The sector may yet live to regret failing to heed his advice. But while the cockroach reappears, the status quo as the argument against is unlikely to suffice either. The fact is that we do have a system that looks like debt; we do have a system that incentivises the staging of cheap to teach provision and then pretends that it’s rationed to get students to sign up to it so their vouchers will subsidise others; and we do take people out of their communities on a boarding school model in a way that is unhelpfully bifurcating the country. If the sector is unable to devise the kind of restraint and change that is required to deal with these issues all on its own, it shouldn’t be surprised if the frame used to do it for it is that of the Centre for Policy Studies.

2 responses to “We need an alternative to human capital theory as a basis for university funding

  1. I totally agree with your last sentence.

    “If the sector is unable to devise the kind of restraint and change that is required to deal with these issues all on its own, it shouldn’t be surprised if the frame used to do it for it is that of the Centre for Policy Studies.”

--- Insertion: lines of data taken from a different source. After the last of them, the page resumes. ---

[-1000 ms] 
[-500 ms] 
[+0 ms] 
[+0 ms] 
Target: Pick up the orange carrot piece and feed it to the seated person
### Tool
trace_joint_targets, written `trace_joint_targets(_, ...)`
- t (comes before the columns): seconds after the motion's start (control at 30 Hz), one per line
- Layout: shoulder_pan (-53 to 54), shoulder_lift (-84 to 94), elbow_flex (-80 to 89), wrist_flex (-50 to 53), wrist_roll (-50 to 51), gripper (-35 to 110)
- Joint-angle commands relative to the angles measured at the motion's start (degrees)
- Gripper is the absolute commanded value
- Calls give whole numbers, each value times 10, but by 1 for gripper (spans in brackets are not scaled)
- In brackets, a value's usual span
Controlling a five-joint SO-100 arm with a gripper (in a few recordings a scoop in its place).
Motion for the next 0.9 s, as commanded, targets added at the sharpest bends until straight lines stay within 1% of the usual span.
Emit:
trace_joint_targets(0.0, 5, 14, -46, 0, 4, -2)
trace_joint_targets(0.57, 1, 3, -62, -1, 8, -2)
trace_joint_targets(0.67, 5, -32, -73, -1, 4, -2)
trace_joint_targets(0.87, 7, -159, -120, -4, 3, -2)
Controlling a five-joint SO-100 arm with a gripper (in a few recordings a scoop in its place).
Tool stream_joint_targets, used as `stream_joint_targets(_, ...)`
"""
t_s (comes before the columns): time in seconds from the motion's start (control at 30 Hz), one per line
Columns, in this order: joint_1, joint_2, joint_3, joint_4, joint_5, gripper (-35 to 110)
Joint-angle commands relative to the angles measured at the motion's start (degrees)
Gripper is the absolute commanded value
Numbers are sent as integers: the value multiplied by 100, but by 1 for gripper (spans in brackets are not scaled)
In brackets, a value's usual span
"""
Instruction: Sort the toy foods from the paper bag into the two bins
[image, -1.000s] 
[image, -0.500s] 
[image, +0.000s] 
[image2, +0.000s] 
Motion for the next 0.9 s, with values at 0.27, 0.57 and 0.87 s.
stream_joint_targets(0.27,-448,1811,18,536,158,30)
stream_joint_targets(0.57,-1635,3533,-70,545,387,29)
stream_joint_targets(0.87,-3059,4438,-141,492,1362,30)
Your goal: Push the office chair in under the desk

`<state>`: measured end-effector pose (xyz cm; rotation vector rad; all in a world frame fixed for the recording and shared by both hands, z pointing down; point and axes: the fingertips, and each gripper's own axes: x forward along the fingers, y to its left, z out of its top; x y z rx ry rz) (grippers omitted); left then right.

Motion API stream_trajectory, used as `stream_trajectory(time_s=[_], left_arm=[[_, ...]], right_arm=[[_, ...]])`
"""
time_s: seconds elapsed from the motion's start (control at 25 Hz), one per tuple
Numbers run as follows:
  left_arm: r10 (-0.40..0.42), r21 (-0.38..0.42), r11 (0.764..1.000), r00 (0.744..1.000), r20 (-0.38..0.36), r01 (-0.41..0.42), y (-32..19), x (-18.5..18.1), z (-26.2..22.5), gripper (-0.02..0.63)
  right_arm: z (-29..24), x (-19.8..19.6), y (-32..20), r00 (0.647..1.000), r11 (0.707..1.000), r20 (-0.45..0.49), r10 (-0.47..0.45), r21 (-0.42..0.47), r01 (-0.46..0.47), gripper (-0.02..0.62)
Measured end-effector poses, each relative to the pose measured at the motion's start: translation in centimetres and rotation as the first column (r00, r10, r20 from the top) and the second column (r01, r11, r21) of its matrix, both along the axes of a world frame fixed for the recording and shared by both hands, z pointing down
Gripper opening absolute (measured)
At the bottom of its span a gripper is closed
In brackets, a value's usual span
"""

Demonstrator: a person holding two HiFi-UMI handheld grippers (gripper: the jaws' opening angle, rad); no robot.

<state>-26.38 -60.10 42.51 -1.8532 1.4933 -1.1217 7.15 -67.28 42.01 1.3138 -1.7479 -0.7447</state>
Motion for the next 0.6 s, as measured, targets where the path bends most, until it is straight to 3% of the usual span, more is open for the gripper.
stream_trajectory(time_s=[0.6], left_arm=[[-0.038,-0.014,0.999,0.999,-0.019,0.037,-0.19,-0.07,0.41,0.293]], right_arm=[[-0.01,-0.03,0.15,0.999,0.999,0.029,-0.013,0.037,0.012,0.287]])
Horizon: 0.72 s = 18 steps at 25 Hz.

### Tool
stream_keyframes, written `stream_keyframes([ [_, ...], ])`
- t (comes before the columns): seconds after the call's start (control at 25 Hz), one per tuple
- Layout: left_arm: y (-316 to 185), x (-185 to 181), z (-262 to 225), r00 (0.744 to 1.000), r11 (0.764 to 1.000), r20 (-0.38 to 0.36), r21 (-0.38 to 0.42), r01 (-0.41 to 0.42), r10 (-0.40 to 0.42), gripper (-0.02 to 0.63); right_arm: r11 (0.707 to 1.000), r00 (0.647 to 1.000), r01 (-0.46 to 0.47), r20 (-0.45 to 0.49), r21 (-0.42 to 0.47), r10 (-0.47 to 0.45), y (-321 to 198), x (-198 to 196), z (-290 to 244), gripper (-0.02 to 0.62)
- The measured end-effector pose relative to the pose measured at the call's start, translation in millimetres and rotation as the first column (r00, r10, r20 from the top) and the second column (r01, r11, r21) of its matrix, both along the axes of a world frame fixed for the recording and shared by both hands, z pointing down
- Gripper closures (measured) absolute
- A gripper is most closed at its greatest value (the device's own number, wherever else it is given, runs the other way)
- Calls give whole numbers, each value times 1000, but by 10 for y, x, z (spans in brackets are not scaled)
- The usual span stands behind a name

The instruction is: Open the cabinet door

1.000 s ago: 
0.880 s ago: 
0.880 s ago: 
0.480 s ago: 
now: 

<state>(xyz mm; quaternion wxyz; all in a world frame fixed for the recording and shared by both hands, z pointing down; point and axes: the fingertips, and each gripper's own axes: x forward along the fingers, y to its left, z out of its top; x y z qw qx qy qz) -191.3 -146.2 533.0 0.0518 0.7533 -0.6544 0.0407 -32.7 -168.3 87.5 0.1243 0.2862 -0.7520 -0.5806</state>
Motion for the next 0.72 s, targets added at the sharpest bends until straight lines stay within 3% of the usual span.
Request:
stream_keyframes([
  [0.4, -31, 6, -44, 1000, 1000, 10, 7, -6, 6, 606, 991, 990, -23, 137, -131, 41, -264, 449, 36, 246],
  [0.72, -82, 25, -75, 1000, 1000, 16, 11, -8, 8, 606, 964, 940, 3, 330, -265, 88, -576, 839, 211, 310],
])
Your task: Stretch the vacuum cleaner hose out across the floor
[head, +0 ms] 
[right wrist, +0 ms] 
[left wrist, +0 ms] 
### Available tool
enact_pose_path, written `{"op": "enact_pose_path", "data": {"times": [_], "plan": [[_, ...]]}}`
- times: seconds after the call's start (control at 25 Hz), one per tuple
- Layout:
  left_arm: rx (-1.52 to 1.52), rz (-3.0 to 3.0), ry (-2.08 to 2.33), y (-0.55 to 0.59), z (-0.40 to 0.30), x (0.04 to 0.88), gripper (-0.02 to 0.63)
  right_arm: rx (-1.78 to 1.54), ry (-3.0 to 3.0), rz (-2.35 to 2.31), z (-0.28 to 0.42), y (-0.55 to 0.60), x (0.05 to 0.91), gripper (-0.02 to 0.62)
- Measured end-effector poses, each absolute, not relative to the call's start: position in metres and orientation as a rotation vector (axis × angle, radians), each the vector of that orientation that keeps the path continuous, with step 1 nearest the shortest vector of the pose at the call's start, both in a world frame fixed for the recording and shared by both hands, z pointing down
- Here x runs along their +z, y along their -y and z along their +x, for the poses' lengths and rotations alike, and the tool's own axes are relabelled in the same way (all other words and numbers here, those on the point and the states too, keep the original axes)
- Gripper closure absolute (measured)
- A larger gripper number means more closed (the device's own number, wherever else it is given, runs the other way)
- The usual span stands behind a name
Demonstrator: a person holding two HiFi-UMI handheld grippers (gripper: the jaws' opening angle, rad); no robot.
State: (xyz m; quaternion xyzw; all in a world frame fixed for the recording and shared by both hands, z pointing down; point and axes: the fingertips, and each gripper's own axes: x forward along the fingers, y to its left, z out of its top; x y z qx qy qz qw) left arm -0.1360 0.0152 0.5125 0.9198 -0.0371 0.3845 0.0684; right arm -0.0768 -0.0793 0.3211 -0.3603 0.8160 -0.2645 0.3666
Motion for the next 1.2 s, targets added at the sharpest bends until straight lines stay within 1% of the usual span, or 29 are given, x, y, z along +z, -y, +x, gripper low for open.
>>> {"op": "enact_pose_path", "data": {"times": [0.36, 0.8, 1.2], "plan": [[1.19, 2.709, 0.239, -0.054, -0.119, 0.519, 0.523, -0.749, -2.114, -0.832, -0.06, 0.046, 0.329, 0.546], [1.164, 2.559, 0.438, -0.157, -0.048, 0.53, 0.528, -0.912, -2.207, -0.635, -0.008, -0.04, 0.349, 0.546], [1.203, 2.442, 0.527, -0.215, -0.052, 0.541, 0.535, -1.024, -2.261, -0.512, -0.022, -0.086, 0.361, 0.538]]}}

    Which is why I agree with the CPS report., or rather, why I would use it as the starting point for reform.

    I believe most taxpayers do not support the current arrangement as they see it as unfair and profligate.

    Many students are dissatisfied with their experience and do not believe they get value for money. Increasingly, more are dropping out and not completing their courses. (The same is true for Apprenticeships).

    Part of the problem is that there is no clear, substantial, public majority view of why Universities exist, or from the University community itself, a consensus on why the sector exists.

    Many institutions have fairly clear views of why their specific institution exists but prospective students, their parents and the general public are unaware of this and generally have a “One size, inaccurate understanding” of what a UK university is and what its purpose is.

    There is a wonderful diversity among the 200 or so UK universities and if we could better match students to institutions we would all benefit.

    The major failing of the current , market economy, University sector is that there is only one price / cost (£9,250) to cover a wide range of products (courses) on offer to undergraduates (and increasingly to post graduates). It is hardly surprising we are in a mess. Imagine a motor vehicle market, in which all models were of the same price and cost – who wouldn’t want a Mercedes or BMW rather than a Ford or Toyota!

    If we look at Apprenticeships, they have a range of price / costs for different courses which at least gives a nod to the fact that they cost different amounts to deliver while Universities live in a fantasy world of one price fits all.

    Things are made worse when Universities use the fixed fee they get for each undergraduate to cross subsidise courses and / or use the fee to support research and do the same with the higher fees they receive from overseas (non UK taxpayer funded) undergraduate students.

    We will never get value for money from the HE sector until we fund it as though it existed in the real world rather than a parallel universe.

  2. Albert claims that more students are dropping out and more are dissatisfied with the experience. Where can one find evidence of these claims? HESA and NSS data?